Inelly 4.5 was fine-tuned for 1 epoch on ~5,700 samples drawn from:

Dataset Samples Purpose
Bespoke-Stratos-35k 2,500 Chain-of-thought math & reasoning
OpenThoughts-114k 2,000 Code generation with reasoning
dolphin-r1 1,500 General reasoning (DeepSeek-R1 distill)
OpenHermes 2,000 Diverse conversational data
HelpSteer2 1,000 Helpful, polite response style

All samples were deduplicated and reasoning-weighted (2x oversample for CoT examples).

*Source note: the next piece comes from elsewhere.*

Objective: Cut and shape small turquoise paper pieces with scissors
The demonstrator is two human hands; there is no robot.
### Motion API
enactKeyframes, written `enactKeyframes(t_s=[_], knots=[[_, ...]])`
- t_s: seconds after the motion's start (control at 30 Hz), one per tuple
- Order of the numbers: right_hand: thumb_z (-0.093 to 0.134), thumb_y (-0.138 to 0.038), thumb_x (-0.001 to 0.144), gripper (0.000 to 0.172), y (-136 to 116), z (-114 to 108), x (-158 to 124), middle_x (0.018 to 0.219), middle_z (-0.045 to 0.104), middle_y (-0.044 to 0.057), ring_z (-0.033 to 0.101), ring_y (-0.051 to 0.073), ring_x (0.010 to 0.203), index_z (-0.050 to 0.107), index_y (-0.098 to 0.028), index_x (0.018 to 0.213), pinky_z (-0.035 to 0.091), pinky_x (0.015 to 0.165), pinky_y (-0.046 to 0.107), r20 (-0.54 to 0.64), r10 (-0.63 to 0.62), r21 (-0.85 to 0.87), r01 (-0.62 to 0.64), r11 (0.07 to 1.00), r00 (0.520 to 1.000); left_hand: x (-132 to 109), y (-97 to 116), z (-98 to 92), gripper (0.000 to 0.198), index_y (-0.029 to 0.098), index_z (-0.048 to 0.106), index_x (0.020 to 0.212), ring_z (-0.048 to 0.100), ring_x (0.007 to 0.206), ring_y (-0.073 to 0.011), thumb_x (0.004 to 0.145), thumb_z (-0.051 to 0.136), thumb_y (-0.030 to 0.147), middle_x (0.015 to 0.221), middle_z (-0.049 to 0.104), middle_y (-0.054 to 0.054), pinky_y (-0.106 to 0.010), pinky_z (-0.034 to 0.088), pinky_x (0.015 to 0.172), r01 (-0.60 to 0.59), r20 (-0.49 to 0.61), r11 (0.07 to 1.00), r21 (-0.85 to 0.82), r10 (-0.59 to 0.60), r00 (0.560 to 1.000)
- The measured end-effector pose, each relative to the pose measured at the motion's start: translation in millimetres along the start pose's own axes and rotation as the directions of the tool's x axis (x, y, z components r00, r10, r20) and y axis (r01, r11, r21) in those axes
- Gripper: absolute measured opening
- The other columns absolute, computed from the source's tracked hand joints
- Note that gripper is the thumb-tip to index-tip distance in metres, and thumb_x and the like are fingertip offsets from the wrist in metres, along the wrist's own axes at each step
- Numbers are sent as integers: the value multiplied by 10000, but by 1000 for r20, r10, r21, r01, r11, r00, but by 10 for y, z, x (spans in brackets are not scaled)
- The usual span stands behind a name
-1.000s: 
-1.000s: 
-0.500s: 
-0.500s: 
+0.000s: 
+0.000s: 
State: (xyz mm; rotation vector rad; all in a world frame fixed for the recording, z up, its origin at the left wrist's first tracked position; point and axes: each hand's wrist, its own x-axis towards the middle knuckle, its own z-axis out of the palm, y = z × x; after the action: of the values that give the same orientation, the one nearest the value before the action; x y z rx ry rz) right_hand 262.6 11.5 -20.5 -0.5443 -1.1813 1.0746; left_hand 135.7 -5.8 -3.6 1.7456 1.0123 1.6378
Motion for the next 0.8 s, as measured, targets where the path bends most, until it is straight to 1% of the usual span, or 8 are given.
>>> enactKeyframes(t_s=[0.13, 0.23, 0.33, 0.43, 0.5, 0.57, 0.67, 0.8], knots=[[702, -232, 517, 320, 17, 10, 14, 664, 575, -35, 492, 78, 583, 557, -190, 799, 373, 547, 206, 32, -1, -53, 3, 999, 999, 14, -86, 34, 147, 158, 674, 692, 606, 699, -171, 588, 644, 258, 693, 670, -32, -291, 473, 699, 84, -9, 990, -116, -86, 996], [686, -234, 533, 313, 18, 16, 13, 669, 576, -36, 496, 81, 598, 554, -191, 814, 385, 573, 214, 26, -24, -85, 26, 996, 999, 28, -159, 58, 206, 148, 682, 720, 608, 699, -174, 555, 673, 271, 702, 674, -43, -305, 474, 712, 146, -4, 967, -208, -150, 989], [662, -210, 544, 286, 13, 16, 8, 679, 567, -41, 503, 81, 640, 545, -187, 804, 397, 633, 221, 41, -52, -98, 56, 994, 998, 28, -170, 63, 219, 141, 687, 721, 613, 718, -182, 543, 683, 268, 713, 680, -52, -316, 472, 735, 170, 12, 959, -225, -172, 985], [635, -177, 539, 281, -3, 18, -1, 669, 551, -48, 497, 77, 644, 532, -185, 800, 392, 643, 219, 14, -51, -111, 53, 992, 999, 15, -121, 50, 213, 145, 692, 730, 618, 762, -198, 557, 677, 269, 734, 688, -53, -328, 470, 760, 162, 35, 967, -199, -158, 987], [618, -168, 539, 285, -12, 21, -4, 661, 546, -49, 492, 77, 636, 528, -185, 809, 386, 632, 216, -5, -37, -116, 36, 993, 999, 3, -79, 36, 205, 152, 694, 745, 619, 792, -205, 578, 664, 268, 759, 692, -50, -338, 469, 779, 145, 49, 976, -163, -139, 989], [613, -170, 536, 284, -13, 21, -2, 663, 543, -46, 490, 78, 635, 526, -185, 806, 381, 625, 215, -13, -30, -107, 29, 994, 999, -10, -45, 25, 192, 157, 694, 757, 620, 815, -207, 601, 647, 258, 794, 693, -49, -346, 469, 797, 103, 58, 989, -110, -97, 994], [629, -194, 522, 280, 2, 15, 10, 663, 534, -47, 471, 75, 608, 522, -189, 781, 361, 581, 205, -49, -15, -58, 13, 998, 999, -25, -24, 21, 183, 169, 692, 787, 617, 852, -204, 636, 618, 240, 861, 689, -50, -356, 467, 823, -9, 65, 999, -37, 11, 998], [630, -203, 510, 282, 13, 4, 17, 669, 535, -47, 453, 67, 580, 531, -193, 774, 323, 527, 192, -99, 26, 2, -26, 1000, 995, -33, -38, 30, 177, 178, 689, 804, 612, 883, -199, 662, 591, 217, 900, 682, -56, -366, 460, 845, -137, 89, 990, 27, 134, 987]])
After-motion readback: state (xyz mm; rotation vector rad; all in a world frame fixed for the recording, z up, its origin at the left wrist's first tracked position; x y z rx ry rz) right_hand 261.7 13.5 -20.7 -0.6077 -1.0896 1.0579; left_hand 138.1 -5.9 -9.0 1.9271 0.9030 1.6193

Maximum sequence length: 512 tokens.


Training Hyperparameters

Parameter Value
Base model Qwen2.5-3B-Instruct
Quantization 4-bit NF4 (bitsandbytes)
LoRA rank 16
LoRA alpha 32
LoRA dropout 0.05
Learning rate 2e-4
Batch size 8 (gradient accumulation)
Epochs 1
Max seq length 512
Optimizer AdamW 8-bit
LR scheduler cosine
Warmup ratio 0.05
Training time ~67 min
Hardware RTX 2080 Ti (11GB VRAM)
Final training loss ~0.30

Model Architecture

Property Value
Model type Qwen2ForCausalLM
Hidden size 2,048
Layers 36
Attention heads 16
Head dim 128
Intermediate size 5,504
Vocab size 151,936
Context length 32,768
Total parameters ~3.09B
Trainable parameters ~4.2M (LoRA)

Usage

from transformers import AutoModelForCausalLM, AutoTokenizer

model = AutoModelForCausalLM.from_pretrained("path/to/inelly-4.5", torch_dtype=torch.float16, device_map="auto")
tokenizer = AutoTokenizer.from_pretrained("path/to/inelly-4.5")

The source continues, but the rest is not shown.